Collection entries
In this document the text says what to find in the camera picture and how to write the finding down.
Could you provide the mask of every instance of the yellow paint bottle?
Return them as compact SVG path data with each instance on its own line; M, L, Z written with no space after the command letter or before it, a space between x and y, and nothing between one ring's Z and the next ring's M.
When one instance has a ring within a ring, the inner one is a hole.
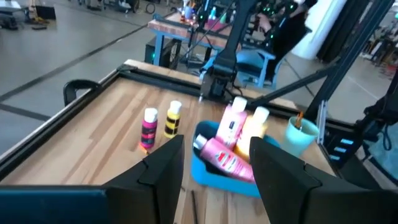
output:
M173 100L170 103L170 108L167 110L167 119L164 128L164 135L167 138L173 138L177 135L178 126L180 125L181 107L182 103L177 100Z
M247 162L250 162L249 150L250 139L252 137L263 138L266 134L268 125L266 124L269 110L259 106L252 116L248 116L243 125L241 135L238 138L234 152Z

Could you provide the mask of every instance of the blue tray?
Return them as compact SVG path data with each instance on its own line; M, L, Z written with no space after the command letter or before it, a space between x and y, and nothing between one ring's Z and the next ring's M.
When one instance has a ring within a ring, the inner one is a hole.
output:
M213 121L199 122L193 139L195 140L198 134L211 139L216 136L219 123ZM277 141L269 136L264 136L264 140L279 147ZM199 184L207 185L217 189L227 190L234 193L239 193L252 197L260 197L257 186L252 183L236 180L224 175L215 166L200 158L200 151L192 147L193 156L191 164L191 173L193 179Z

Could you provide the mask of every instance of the gray floor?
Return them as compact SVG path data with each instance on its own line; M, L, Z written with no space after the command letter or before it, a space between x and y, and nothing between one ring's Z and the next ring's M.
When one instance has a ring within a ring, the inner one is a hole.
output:
M46 3L54 4L55 26L42 31L28 26L0 30L0 153L63 108L62 87L67 81L98 81L126 59L143 60L145 44L154 37L141 27L152 18L144 12L91 12L67 0ZM169 10L157 6L156 12L166 15ZM278 88L322 66L289 55L280 69ZM313 83L310 91L301 88L284 98L308 106L321 84ZM358 59L330 100L330 116L354 122L388 85L372 65Z

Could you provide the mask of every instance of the wooden table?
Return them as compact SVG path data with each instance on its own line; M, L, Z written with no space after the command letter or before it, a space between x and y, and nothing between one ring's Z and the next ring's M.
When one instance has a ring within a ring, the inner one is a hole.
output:
M126 64L163 75L199 82L197 77L128 60ZM258 93L245 90L245 95ZM262 201L195 183L190 175L192 135L202 120L219 121L224 106L211 101L199 102L193 96L119 78L100 96L78 113L59 132L2 180L1 184L103 184L141 161L146 155L139 148L144 109L159 110L155 148L168 141L163 135L166 111L172 100L182 102L179 133L185 135L185 170L175 222L195 223L192 192L197 202L199 223L268 223ZM290 101L274 103L294 106ZM282 140L286 120L270 117L267 134ZM333 174L322 152L312 144L302 156L309 164Z
M181 18L180 13L174 13L166 17L167 20L185 24L184 22L180 22L180 18ZM155 19L153 19L148 23L148 28L152 29L156 33L154 65L159 65L160 63L160 53L163 49L164 37L189 41L191 35L188 29L166 24L164 22L159 22L156 21ZM231 32L231 27L227 27L222 31L220 31L220 34L229 36L230 32ZM213 46L216 49L223 49L225 47L227 39L216 37L210 34L206 36L207 38L202 38L203 33L201 32L197 33L195 35L195 38L192 40L192 45L195 44L197 40L201 40L198 44L205 47Z

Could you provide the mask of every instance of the pink bottle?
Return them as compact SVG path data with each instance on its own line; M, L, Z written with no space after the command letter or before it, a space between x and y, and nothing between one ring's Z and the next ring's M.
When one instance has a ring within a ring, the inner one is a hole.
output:
M201 150L200 157L209 161L226 175L239 180L254 182L251 166L215 138L207 140L199 134L193 146Z
M223 118L217 130L216 139L228 149L235 147L241 134L244 122L248 116L245 107L248 101L240 96L235 97L232 105L225 108Z
M140 145L144 149L150 149L155 145L157 128L157 109L146 108L144 120L142 121L142 133Z

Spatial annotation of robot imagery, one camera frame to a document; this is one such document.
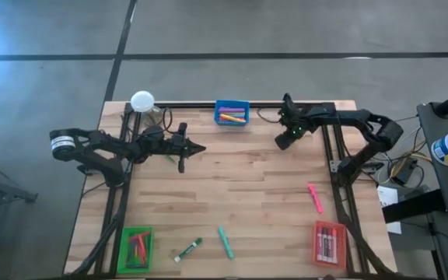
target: blue basket
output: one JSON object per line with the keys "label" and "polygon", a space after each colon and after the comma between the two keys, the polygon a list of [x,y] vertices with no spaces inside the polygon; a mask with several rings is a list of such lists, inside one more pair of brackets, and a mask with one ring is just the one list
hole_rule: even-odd
{"label": "blue basket", "polygon": [[[220,107],[231,107],[231,108],[244,108],[245,109],[245,122],[237,121],[219,121],[219,108]],[[233,125],[233,126],[244,126],[248,124],[250,117],[250,103],[248,101],[241,100],[216,100],[215,111],[214,111],[214,121],[219,125]]]}

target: green plastic bin
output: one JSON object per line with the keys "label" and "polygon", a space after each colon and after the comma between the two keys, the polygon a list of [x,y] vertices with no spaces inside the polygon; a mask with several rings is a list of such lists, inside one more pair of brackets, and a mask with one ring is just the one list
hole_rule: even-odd
{"label": "green plastic bin", "polygon": [[[129,254],[129,238],[143,233],[150,232],[149,236],[144,237],[146,250],[148,251],[148,257],[146,260],[146,268],[128,268],[128,254]],[[152,266],[152,254],[153,254],[153,228],[151,226],[135,226],[124,227],[122,229],[121,249],[118,254],[117,261],[117,273],[118,274],[139,274],[148,273]]]}

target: light bulb
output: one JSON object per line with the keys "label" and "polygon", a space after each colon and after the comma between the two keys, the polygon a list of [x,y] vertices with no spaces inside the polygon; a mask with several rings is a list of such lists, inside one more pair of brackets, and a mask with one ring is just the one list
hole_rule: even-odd
{"label": "light bulb", "polygon": [[147,91],[139,91],[131,98],[131,107],[136,112],[145,113],[150,111],[155,105],[155,98]]}

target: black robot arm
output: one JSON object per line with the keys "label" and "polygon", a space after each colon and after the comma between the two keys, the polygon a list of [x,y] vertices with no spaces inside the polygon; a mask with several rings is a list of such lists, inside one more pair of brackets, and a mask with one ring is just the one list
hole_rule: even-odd
{"label": "black robot arm", "polygon": [[[121,186],[127,178],[121,160],[143,163],[151,155],[179,156],[179,172],[184,172],[184,159],[205,150],[205,147],[186,138],[186,123],[181,123],[177,132],[169,139],[164,138],[163,129],[152,126],[144,130],[134,142],[124,142],[104,131],[85,131],[78,128],[50,132],[53,157],[62,161],[76,160],[84,167],[100,171],[108,187]],[[107,159],[96,150],[112,152],[117,157]]]}
{"label": "black robot arm", "polygon": [[[282,150],[295,140],[302,138],[306,131],[314,133],[321,125],[343,125],[359,129],[367,145],[354,156],[345,157],[338,165],[337,180],[341,185],[352,184],[360,175],[362,166],[378,152],[386,152],[394,147],[404,131],[388,117],[375,115],[368,110],[334,110],[325,107],[299,109],[288,93],[283,97],[279,123],[285,132],[275,139]],[[373,125],[380,128],[373,133]]]}

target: wooden table
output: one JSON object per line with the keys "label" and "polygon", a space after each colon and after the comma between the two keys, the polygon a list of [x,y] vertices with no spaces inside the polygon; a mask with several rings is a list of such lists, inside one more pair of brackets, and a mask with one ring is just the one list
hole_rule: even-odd
{"label": "wooden table", "polygon": [[[354,101],[334,102],[339,110],[355,109]],[[124,105],[106,103],[99,129],[118,136]],[[185,173],[178,173],[177,165],[164,156],[152,156],[135,166],[124,225],[153,226],[155,230],[152,272],[143,277],[271,278],[346,273],[312,264],[314,222],[337,222],[321,130],[307,133],[281,151],[274,137],[284,128],[261,120],[255,111],[250,112],[246,127],[234,128],[216,125],[213,109],[174,109],[174,127],[187,122],[188,137],[207,150],[186,161]],[[278,117],[277,109],[261,113],[271,119]],[[351,153],[365,145],[356,129],[343,128],[343,132]],[[334,137],[331,141],[335,147]],[[89,177],[85,190],[102,181],[100,175]],[[315,210],[307,183],[316,185],[323,214]],[[356,181],[353,190],[362,234],[386,266],[396,271],[374,183]],[[98,240],[107,192],[102,187],[82,199],[65,272],[77,268]],[[225,228],[236,256],[232,261],[221,244],[218,226]],[[203,238],[201,245],[175,263],[173,258],[197,237]],[[351,246],[357,267],[355,242]]]}

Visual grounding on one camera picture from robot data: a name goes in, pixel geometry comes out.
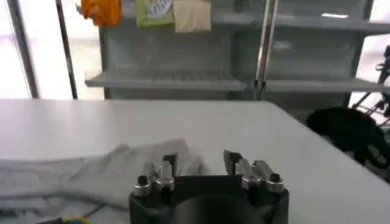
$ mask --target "beige cloth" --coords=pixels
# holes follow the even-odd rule
[[[210,1],[175,0],[173,14],[177,33],[211,30]]]

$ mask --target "shelf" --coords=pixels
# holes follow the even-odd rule
[[[313,16],[286,16],[278,15],[276,26],[299,27],[309,29],[344,30],[360,32],[366,35],[390,33],[389,23],[373,23],[365,20],[324,18]]]
[[[134,7],[122,8],[124,19],[135,19]],[[214,10],[211,14],[213,24],[229,24],[234,26],[261,27],[263,15],[261,13],[234,13],[226,10]],[[363,19],[351,18],[326,18],[321,16],[293,16],[277,15],[275,20],[277,27],[295,27],[307,29],[343,30],[346,32],[359,32],[364,35],[379,35],[390,33],[390,23],[374,23]]]
[[[214,71],[145,71],[113,69],[86,80],[88,87],[130,89],[198,89],[243,91],[246,84],[224,72]]]
[[[351,93],[383,92],[390,93],[390,86],[379,85],[361,79],[344,80],[268,80],[266,92],[318,92],[318,93]]]
[[[122,9],[122,18],[135,19],[136,12],[134,9]],[[256,26],[261,27],[263,15],[254,15],[251,13],[234,13],[230,11],[215,10],[211,14],[213,24],[230,24],[236,26]]]

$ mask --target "green cloth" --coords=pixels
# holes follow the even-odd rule
[[[173,0],[136,0],[136,20],[139,27],[174,23]]]

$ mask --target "gray cloth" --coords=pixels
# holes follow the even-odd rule
[[[128,196],[145,163],[177,154],[177,175],[201,175],[202,160],[182,139],[131,148],[105,156],[50,162],[0,161],[0,223],[37,223],[80,217],[97,224],[130,223]]]

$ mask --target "yellow cable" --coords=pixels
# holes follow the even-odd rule
[[[82,218],[82,217],[65,219],[64,222],[65,223],[68,223],[68,222],[82,222],[83,224],[91,224],[91,222],[88,221],[88,219]]]

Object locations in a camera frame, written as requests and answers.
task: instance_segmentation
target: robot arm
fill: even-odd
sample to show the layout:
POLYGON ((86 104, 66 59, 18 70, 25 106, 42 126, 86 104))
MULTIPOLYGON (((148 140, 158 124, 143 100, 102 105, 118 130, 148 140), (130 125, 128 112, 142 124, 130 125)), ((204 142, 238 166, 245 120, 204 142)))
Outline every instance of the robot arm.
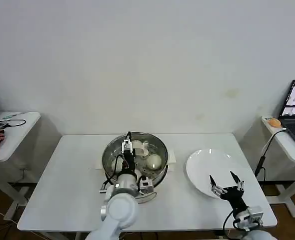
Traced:
POLYGON ((242 199, 244 194, 244 181, 231 172, 232 178, 237 186, 220 187, 216 184, 213 177, 210 175, 210 183, 212 192, 219 198, 226 200, 232 207, 234 217, 233 226, 239 231, 243 231, 245 236, 242 240, 276 240, 266 231, 256 230, 263 225, 262 216, 263 210, 260 206, 249 207, 242 199))
MULTIPOLYGON (((142 183, 138 183, 139 187, 137 185, 135 150, 132 147, 131 132, 128 132, 122 143, 122 155, 126 166, 123 165, 117 175, 117 183, 108 189, 102 187, 100 190, 101 194, 105 194, 105 200, 101 207, 103 224, 98 230, 92 231, 85 240, 118 240, 121 230, 132 226, 137 219, 139 204, 135 197, 140 195, 139 190, 144 193, 153 192, 152 180, 146 176, 143 176, 142 183)), ((235 219, 233 226, 246 234, 242 240, 276 240, 268 232, 255 230, 263 224, 263 211, 259 206, 249 207, 245 204, 242 199, 244 181, 241 181, 233 172, 230 173, 237 186, 222 188, 210 175, 211 190, 218 197, 230 203, 235 219)))
POLYGON ((92 231, 85 240, 118 240, 121 229, 132 226, 138 216, 139 204, 135 197, 141 192, 153 192, 152 180, 143 176, 143 180, 137 185, 135 173, 135 150, 132 147, 131 132, 128 132, 122 143, 122 157, 126 162, 117 175, 117 183, 101 189, 105 194, 105 200, 101 207, 101 219, 103 224, 100 229, 92 231))

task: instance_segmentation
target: table leg
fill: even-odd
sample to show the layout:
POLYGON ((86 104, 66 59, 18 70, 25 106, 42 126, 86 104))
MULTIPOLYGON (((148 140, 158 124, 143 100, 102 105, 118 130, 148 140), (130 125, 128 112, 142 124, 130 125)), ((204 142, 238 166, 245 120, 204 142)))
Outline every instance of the table leg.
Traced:
POLYGON ((295 182, 292 183, 287 189, 283 185, 276 185, 279 195, 267 196, 266 199, 269 204, 285 204, 292 217, 295 218, 295 204, 291 197, 295 194, 295 182))
POLYGON ((278 196, 281 200, 287 199, 292 197, 295 194, 295 182, 292 183, 287 189, 285 189, 280 195, 278 196))
POLYGON ((0 177, 0 190, 11 197, 14 201, 17 201, 21 206, 26 206, 28 200, 16 191, 10 184, 4 181, 0 177))
POLYGON ((39 231, 39 233, 51 240, 69 240, 66 236, 59 232, 39 231))
POLYGON ((75 235, 74 240, 80 240, 80 239, 81 239, 81 233, 77 232, 76 235, 75 235))
MULTIPOLYGON (((285 190, 283 185, 276 185, 276 187, 281 194, 285 190)), ((295 218, 295 204, 290 197, 280 199, 280 195, 279 195, 279 196, 267 196, 266 199, 269 204, 285 204, 288 211, 292 215, 292 217, 295 218)))

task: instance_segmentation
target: white wall
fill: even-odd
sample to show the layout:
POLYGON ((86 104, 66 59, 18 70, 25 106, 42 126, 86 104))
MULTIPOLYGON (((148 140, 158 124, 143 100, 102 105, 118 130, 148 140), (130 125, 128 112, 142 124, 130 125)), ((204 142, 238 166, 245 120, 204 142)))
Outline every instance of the white wall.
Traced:
POLYGON ((0 1, 0 109, 41 112, 36 162, 65 134, 241 141, 292 79, 295 0, 0 1))

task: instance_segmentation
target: wooden floor
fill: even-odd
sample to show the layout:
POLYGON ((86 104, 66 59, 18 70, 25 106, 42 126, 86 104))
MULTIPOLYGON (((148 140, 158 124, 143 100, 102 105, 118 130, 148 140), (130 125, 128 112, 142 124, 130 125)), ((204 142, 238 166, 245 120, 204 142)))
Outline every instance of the wooden floor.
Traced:
MULTIPOLYGON (((264 186, 264 192, 268 195, 276 195, 277 190, 273 185, 264 186)), ((11 200, 8 196, 0 191, 0 212, 5 213, 11 205, 11 200)), ((265 231, 270 232, 278 240, 295 240, 295 218, 293 218, 288 209, 283 204, 273 205, 272 209, 277 217, 278 224, 273 228, 266 228, 265 231)), ((22 208, 17 210, 14 220, 18 221, 23 212, 22 208)), ((67 233, 69 239, 74 239, 74 233, 67 233)), ((143 233, 127 233, 124 240, 195 240, 195 239, 214 239, 216 238, 213 232, 193 231, 193 232, 143 232, 143 233)), ((0 216, 0 240, 41 240, 42 238, 32 234, 31 232, 21 232, 13 223, 3 221, 0 216)))

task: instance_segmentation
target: black cable
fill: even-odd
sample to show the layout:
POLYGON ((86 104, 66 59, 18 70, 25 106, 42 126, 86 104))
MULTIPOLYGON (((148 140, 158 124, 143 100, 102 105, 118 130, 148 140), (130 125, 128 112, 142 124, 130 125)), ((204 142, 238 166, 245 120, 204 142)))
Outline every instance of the black cable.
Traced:
POLYGON ((271 145, 272 140, 274 139, 274 137, 275 137, 278 133, 282 133, 282 132, 285 132, 285 131, 287 131, 287 129, 284 129, 284 130, 278 131, 278 132, 276 132, 276 133, 273 134, 273 136, 271 137, 271 140, 269 141, 269 143, 268 143, 268 145, 267 145, 267 147, 266 147, 266 149, 265 149, 265 151, 264 151, 263 157, 266 156, 266 153, 267 153, 267 151, 268 151, 268 149, 269 149, 269 147, 270 147, 270 145, 271 145))
POLYGON ((278 133, 282 133, 282 132, 286 132, 286 131, 287 131, 287 129, 283 129, 283 130, 277 131, 276 133, 274 133, 274 134, 272 135, 272 137, 270 138, 270 140, 269 140, 269 142, 268 142, 268 145, 266 146, 266 149, 265 149, 263 155, 259 158, 258 164, 257 164, 256 169, 255 169, 255 171, 254 171, 254 175, 255 175, 255 177, 257 177, 257 176, 259 175, 259 173, 260 173, 260 171, 261 171, 261 169, 262 169, 262 166, 263 166, 264 161, 265 161, 265 159, 266 159, 266 153, 267 153, 267 151, 268 151, 268 149, 269 149, 269 147, 270 147, 270 145, 271 145, 272 140, 274 139, 274 137, 275 137, 278 133))
POLYGON ((108 182, 109 182, 109 181, 113 178, 113 176, 116 174, 116 172, 117 172, 118 158, 119 158, 119 157, 122 158, 122 155, 119 154, 119 155, 116 156, 113 174, 112 174, 112 175, 111 175, 111 176, 110 176, 105 182, 103 182, 101 189, 105 189, 106 186, 107 186, 107 184, 108 184, 108 182))
POLYGON ((227 215, 227 217, 223 223, 223 233, 225 234, 226 238, 229 240, 239 240, 238 238, 230 238, 226 233, 226 224, 227 224, 229 217, 232 215, 232 213, 233 213, 233 210, 227 215))
POLYGON ((142 180, 142 175, 138 178, 138 180, 137 180, 137 191, 139 192, 140 191, 140 182, 141 182, 141 180, 142 180))
POLYGON ((265 184, 266 179, 267 179, 267 170, 266 170, 266 168, 264 166, 261 169, 264 170, 264 178, 263 178, 263 183, 262 183, 262 186, 261 186, 261 188, 263 190, 264 184, 265 184))
POLYGON ((6 126, 5 128, 18 127, 18 126, 22 126, 22 125, 27 123, 27 121, 25 119, 8 119, 8 120, 2 120, 2 121, 0 121, 0 123, 9 122, 9 121, 23 121, 23 122, 20 123, 20 124, 17 124, 17 125, 10 125, 10 124, 7 123, 5 125, 6 126))

#### [REQUIREMENT]
Scan the records above and report every line with the string "Could".

#### [SOLUTION TO THE PROBLEM]
Could you provide the mask of every instance of the yellow paint bottle?
Could you provide the mask of every instance of the blue tray?
Could you provide the mask of every instance of the gray floor?
Could you provide the mask of every instance of the wooden table?
Could you provide the mask of every instance of the pink bottle?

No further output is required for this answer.